----- DATA SUPPLIED -----
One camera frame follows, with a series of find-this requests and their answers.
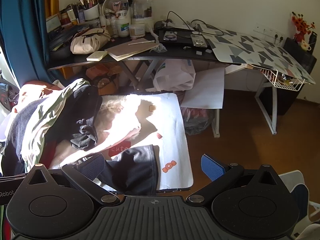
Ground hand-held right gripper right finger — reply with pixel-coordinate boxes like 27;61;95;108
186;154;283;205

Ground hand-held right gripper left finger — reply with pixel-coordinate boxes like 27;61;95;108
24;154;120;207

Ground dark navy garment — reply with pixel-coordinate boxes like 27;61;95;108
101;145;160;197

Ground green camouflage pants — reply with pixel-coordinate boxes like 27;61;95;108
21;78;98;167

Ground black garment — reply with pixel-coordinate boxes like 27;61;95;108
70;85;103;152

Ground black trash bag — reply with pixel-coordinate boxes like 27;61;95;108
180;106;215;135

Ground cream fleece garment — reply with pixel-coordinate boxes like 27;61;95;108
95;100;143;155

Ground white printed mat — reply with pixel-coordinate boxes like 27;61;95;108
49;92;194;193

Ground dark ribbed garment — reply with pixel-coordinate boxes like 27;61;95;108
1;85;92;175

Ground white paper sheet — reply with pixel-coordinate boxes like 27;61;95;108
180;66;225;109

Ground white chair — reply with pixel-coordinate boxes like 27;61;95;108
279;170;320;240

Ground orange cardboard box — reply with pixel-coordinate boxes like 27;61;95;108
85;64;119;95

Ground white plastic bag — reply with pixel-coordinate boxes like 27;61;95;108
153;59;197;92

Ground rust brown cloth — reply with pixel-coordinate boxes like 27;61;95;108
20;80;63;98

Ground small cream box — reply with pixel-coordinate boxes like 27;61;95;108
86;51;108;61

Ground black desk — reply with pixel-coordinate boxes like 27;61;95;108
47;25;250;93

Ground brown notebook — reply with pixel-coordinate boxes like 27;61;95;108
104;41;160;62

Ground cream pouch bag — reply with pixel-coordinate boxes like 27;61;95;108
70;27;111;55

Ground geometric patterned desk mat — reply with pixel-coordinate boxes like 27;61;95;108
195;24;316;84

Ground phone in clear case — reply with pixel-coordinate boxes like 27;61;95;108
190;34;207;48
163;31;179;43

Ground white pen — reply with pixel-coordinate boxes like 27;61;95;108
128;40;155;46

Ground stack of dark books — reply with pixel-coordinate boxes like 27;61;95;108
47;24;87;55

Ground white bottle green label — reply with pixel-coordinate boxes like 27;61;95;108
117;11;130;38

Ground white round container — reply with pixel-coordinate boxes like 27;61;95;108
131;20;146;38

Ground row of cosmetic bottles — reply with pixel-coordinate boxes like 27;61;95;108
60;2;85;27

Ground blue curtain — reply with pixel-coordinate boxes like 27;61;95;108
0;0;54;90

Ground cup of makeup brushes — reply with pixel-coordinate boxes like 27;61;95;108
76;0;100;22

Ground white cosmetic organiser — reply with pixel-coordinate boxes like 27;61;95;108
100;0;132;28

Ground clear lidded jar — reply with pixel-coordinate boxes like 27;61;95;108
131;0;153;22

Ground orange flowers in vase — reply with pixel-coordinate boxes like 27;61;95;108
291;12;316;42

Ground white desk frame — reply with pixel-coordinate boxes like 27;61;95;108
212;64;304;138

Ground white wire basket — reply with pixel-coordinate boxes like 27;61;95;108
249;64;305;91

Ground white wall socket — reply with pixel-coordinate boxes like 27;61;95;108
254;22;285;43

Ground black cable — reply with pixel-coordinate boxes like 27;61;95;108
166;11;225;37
-----
----- DATA SUPPLIED -----
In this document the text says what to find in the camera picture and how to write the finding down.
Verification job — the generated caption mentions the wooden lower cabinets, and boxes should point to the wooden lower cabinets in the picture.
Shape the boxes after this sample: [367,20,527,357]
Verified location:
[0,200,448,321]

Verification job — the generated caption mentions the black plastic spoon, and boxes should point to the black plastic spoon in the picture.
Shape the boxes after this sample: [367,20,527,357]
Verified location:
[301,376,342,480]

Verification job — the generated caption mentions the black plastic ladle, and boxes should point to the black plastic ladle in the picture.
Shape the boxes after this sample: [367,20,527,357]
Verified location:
-----
Output only the number of lines above holding "find".

__RESULT BELOW__: 2